WHAT TO WORK ON: When you reach the line containing "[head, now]" in the entries below, begin reproducing lines exactly, and stop once the line containing "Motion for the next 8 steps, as" is done.

AVAILABLE RECORDS:
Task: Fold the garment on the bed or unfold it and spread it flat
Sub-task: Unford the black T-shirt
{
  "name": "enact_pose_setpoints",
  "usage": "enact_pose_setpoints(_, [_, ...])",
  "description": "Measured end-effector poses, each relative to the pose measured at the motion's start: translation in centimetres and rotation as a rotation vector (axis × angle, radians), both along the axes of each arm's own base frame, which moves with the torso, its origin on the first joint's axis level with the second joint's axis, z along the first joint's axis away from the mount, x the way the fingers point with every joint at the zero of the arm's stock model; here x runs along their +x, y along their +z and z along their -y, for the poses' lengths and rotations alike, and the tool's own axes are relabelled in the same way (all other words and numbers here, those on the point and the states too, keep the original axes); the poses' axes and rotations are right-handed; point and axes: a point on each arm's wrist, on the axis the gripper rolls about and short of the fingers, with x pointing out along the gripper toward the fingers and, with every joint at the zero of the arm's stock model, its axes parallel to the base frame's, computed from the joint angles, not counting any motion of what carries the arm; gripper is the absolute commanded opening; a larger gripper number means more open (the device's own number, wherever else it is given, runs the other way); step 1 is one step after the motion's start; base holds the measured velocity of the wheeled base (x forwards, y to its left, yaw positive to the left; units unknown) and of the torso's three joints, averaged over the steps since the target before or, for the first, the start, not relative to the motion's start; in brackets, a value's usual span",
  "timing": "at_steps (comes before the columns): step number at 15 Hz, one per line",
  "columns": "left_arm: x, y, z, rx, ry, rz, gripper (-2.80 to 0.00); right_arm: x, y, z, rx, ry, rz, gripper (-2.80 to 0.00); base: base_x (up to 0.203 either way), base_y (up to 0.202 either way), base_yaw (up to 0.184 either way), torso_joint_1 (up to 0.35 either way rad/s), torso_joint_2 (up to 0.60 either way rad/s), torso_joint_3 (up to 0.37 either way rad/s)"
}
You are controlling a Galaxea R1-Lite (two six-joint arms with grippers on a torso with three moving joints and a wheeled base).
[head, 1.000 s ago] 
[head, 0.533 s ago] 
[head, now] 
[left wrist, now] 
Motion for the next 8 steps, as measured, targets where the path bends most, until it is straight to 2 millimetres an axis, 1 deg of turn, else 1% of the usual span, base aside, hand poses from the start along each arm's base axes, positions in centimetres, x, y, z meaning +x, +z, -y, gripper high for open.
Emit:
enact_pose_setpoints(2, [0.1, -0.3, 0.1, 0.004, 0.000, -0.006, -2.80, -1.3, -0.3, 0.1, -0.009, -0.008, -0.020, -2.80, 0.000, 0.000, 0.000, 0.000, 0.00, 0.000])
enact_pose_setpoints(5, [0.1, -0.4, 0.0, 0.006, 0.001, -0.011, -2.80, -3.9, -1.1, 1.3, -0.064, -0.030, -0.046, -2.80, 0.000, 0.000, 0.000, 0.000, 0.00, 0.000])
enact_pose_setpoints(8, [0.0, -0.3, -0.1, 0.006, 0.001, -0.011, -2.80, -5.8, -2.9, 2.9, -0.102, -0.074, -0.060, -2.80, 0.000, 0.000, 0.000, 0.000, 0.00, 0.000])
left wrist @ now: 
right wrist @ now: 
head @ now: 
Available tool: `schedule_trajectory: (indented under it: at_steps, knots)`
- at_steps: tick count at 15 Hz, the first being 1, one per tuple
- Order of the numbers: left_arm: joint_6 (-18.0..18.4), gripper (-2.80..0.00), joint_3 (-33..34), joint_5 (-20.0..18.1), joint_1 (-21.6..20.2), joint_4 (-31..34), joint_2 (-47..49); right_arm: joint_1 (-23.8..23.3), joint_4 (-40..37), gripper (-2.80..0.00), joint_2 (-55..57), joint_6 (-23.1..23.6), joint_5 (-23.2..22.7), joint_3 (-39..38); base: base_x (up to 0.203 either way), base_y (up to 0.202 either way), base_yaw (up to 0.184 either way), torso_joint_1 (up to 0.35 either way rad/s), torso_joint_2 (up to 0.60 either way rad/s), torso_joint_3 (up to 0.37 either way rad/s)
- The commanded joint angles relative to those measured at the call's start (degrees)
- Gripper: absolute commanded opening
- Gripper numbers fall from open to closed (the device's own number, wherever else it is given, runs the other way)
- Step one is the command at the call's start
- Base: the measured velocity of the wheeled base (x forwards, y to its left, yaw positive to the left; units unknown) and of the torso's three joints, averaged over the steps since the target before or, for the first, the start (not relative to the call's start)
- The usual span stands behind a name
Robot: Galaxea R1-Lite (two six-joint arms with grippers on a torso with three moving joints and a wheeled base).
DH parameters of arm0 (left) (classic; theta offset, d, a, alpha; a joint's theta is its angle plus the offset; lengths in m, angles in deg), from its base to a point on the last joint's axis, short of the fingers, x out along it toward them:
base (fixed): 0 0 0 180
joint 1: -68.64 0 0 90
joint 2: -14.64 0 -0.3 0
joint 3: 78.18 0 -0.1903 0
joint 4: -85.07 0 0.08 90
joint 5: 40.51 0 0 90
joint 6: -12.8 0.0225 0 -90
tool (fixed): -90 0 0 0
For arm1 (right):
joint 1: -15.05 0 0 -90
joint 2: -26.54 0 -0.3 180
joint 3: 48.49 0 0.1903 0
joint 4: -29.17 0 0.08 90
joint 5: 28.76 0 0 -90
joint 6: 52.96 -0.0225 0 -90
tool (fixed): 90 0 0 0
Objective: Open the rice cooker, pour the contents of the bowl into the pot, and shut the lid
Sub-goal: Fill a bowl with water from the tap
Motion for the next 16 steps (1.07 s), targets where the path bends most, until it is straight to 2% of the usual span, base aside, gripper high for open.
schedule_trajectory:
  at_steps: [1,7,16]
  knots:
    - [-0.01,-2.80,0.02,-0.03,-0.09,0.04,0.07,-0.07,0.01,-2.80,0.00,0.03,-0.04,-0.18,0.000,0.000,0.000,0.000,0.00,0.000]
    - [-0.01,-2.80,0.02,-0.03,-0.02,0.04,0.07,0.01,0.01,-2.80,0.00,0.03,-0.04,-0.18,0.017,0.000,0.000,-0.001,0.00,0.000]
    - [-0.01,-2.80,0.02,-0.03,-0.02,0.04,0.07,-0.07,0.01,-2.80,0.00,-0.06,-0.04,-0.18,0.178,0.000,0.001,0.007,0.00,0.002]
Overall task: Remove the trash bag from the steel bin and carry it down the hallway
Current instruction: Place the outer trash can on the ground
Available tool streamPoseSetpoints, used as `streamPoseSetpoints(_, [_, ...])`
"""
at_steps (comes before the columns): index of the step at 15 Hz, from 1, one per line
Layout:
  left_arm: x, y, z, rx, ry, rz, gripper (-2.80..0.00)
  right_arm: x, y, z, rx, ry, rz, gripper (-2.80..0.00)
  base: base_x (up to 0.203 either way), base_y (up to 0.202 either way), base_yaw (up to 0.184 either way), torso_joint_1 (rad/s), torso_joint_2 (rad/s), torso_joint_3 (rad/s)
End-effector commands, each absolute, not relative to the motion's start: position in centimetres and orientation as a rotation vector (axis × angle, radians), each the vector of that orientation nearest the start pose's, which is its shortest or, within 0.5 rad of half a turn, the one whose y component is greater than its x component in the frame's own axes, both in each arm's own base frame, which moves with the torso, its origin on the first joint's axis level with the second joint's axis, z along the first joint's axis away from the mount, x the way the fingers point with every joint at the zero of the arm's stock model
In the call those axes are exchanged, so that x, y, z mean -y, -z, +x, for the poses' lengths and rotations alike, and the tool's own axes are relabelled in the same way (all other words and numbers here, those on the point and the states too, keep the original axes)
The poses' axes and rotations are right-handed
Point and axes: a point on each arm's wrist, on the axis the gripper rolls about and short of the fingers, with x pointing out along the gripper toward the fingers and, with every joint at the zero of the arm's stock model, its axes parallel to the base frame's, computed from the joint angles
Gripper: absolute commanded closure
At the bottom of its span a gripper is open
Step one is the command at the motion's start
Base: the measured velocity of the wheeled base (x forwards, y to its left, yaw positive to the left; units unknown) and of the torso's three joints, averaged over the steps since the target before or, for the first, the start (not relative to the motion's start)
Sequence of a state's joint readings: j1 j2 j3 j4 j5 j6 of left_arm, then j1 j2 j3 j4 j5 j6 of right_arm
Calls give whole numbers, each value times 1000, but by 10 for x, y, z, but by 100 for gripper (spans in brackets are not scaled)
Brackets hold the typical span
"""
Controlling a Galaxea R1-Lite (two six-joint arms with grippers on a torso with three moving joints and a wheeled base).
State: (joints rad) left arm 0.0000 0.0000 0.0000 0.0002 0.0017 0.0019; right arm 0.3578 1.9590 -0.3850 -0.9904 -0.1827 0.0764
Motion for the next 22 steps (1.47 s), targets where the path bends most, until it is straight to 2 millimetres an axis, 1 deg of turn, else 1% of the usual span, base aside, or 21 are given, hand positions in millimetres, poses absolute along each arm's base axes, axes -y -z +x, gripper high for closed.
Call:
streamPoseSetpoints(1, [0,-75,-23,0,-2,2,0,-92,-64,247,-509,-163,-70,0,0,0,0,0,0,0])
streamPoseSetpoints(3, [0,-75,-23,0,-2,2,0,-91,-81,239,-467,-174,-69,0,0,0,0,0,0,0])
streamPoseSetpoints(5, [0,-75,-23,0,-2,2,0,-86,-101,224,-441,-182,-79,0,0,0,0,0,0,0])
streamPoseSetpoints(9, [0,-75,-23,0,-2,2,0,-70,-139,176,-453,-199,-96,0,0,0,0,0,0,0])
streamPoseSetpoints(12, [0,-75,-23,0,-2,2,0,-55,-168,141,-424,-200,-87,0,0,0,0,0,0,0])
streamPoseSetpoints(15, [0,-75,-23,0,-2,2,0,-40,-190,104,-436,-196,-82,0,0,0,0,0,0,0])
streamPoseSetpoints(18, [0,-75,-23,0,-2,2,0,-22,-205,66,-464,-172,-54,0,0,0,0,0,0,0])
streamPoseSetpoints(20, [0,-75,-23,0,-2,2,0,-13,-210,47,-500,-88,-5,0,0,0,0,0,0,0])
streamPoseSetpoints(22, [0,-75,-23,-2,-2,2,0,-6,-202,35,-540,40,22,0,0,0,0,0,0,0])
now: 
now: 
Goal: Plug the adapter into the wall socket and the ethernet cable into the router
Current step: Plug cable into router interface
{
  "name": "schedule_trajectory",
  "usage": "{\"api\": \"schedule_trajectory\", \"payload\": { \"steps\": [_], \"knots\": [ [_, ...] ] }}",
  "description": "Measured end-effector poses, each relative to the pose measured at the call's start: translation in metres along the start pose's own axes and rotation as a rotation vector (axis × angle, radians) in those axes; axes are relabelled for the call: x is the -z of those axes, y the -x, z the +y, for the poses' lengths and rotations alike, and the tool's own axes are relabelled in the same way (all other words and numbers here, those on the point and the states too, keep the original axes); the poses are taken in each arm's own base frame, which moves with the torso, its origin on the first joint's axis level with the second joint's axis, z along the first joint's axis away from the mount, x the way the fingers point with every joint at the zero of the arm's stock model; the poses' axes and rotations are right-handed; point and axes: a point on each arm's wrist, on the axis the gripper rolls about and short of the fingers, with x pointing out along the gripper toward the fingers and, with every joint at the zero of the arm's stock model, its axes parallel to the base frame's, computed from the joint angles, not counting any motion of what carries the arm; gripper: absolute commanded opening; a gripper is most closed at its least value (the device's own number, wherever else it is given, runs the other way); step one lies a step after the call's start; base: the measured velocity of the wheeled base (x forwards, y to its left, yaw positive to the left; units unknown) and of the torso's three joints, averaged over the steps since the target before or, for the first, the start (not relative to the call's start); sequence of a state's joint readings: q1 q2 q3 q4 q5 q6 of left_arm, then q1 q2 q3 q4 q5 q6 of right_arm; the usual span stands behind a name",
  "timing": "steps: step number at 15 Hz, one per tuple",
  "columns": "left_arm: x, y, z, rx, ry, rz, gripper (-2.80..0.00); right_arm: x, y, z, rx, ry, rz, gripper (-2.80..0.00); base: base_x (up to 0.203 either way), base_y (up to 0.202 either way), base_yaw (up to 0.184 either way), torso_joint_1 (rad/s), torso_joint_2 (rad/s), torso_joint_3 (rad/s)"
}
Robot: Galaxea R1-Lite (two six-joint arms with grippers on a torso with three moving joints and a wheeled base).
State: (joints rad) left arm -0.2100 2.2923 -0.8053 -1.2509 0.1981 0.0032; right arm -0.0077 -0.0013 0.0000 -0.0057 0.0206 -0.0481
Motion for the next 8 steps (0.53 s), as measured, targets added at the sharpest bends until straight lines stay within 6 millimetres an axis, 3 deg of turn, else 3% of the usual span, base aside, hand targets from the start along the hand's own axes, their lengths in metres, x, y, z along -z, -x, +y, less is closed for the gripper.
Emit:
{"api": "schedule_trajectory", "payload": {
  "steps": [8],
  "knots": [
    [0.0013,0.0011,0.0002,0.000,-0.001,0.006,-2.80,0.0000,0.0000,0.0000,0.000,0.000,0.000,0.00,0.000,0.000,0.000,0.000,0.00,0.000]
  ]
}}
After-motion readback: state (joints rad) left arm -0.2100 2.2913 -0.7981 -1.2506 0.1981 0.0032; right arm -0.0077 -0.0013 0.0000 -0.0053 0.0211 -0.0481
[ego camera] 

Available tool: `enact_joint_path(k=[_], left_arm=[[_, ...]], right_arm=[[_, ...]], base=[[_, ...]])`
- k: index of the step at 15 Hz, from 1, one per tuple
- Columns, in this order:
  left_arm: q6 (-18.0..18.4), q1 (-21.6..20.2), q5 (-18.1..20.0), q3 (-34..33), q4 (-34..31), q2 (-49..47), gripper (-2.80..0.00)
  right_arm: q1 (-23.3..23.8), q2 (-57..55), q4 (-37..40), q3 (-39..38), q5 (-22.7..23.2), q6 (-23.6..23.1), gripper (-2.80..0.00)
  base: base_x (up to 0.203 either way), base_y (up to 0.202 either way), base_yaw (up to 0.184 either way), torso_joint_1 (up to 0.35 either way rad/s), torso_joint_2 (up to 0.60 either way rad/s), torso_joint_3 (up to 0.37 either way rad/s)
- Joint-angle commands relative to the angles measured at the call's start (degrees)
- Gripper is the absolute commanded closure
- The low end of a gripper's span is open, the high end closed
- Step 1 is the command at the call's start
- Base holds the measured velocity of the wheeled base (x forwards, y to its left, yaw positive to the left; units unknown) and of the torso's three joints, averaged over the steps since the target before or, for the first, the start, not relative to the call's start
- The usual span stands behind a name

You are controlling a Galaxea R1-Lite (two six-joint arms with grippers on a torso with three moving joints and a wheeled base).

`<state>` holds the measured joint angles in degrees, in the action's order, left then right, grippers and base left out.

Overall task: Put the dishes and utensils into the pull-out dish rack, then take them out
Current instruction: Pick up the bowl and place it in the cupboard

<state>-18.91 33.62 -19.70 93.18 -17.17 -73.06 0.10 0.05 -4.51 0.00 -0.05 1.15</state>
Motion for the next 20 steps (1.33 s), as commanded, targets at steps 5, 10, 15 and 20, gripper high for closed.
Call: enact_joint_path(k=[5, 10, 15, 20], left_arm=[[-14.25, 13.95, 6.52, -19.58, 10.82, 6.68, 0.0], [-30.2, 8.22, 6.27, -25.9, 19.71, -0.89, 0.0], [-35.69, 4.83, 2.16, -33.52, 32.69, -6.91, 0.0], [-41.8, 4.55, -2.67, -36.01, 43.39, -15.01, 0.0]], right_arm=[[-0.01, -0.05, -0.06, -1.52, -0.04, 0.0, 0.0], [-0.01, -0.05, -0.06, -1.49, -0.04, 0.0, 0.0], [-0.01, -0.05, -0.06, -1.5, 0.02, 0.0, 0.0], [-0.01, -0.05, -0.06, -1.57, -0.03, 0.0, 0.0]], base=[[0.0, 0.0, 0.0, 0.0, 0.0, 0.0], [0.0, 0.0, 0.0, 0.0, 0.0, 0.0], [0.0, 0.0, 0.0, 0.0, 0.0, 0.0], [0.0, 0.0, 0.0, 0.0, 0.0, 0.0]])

WRITTEN SOLUTION:
[head, now] 
[left wrist, now] 
Motion for the next 8 steps, as measured, targets where the path bends most, until it is straight to 2 millimetres an axis, 1 deg of turn, else 1% of the usual span, base aside, hand poses from the start along each arm's base axes, positions in centimetres, x, y, z meaning +x, +z, -y, gripper high for open.

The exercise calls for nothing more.